From the service class, it was specified as GOAL: RESPONSE TIME 000.00.00.010 AVG so this goal is very badly specified. It would be better set to average of 0.140 seconds.
I changed the service class to a goal of 0.140 seconds and activated it. After I had run some tests the output was
RESPONSE TIME EX PERF AVG --EXEC USING%-- - EXEC DELAYS % SYSTEM HHH.MM.SS.FFFFFF VEL% INDX ADRSP CPU AAP IIP I/O TOT S0W1 000.00.00.097733 100 0.7 0.0 0.0 N/A 50 0.0 0.0
Which showed no delays
and a response time profile
---RESPONSE TIME DISTRIBUTION--- -----TIME------ --# TRANS 0 10 20 30 40 50 60 HH.MM.SS.FFFFFF IN BUCKET |....|....|....|....|....|....|. <= 00.00.00.070000 0 > <= 00.00.00.084000 5 >>>>>>>>>>>>>>> <= 00.00.00.098000 9 >>>>>>>>>>>>>>>>>>>>>>>>>> <= 00.00.00.112000 1 >>>> <= 00.00.00.126000 0 > <= 00.00.00.140000 1 >>>> <= 00.00.00.154000 1 >>>> <= 00.00.00.168000 0 > <= 00.00.00.182000 0 > <= 00.00.00.196000 0 > <= 00.00.00.210000 1 >>>> <= 00.00.00.280000 0 >
An average of 0.10 seconds, with some taking up to 0.210 seconds.
Real time information
You can get the information in near real time from RMF (or other monitors)
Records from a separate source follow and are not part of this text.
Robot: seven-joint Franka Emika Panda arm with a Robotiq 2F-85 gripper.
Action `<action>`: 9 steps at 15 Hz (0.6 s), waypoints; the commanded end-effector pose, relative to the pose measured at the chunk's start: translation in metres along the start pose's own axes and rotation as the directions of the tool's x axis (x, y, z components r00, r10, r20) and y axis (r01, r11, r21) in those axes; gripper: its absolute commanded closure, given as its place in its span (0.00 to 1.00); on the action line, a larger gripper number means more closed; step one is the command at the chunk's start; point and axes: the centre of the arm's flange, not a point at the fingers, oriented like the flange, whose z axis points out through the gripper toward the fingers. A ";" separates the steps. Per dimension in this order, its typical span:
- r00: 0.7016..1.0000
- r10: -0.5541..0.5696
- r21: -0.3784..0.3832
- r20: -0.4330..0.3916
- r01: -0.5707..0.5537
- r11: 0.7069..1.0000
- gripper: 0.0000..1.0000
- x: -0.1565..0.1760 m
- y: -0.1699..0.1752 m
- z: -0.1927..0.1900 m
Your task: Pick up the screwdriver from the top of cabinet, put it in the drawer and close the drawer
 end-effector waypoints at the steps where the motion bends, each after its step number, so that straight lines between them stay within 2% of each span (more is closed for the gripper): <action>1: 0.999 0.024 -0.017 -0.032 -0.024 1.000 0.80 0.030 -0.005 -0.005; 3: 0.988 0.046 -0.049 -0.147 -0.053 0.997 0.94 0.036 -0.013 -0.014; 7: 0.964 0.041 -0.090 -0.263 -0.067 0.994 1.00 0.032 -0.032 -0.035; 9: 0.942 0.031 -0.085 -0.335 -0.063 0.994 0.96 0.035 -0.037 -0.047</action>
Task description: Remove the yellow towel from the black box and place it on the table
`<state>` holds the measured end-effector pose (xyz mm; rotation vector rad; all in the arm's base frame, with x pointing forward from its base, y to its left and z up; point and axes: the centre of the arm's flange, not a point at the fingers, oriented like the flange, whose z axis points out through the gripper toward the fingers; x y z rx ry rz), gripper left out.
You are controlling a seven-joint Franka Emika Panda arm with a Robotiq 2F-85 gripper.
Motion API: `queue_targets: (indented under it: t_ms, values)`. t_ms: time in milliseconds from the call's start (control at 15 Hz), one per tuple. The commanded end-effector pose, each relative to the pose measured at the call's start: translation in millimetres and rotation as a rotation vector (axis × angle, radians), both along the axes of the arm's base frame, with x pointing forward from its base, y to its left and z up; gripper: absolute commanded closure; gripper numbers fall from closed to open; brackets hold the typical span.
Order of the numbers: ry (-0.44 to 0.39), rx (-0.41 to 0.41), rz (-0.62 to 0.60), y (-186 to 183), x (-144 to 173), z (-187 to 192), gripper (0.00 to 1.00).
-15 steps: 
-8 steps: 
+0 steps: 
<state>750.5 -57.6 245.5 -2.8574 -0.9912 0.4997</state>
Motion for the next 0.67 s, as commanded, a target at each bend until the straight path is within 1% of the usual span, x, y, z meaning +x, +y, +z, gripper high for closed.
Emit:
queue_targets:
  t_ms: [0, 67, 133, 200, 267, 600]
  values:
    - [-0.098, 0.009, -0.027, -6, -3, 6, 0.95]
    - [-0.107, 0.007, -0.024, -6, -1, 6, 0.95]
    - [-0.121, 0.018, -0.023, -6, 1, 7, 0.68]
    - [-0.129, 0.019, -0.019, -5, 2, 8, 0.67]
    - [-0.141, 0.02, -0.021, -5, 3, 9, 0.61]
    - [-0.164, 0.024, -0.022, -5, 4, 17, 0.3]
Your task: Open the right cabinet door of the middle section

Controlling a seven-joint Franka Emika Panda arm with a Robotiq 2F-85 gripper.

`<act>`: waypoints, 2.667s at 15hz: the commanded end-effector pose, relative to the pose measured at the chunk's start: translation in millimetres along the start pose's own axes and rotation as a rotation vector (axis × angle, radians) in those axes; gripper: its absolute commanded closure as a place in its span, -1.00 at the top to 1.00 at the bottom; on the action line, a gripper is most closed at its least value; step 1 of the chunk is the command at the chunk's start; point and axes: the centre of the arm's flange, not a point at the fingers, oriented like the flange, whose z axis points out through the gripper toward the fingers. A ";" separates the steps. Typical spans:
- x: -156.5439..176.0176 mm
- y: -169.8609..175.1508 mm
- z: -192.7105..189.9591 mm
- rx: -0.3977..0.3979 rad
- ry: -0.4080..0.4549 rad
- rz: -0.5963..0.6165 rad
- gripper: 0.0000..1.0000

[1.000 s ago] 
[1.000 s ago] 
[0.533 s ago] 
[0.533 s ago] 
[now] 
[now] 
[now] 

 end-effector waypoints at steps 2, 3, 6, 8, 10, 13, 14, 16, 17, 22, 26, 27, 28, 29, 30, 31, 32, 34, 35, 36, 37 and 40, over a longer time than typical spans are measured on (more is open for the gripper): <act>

For example for processor delays
Service CPU DLY USG EAppl ----------- Holding Job(s) --------- Jobname CX Class Type % % % % Name % Name % Name IZUSVR1 SO STCHIM CP 2 35 56.53 91 IZUSVR1 4 JES2MON 2 TCPIP IIP 94 95 183.1 89 IZUSVR1
This shows that job IZUSVR1
- Was delayed for 2% of the time on a GP
- Used 35% of the GP engines
- Was delayed 94% of the time on a ZIIP
- and used 95% of the available ZIIP resource
- The jobs using CPU were IZUSVR1 (using 91%) JES2MON and TCPIP
- The jobs using ZIIP were IZUSVR1
What to do now?
You need to identify the goals of your work, and set sensible goals. This may take several iterations. You also need to understand the priorities of the work, and userid.
Once you have configured your system to report on response times of your business critical work, you can adjust the service classes so your work achieves it goals.
Define reporting classes so you can monitor different groups of work and that they are meeting their goals.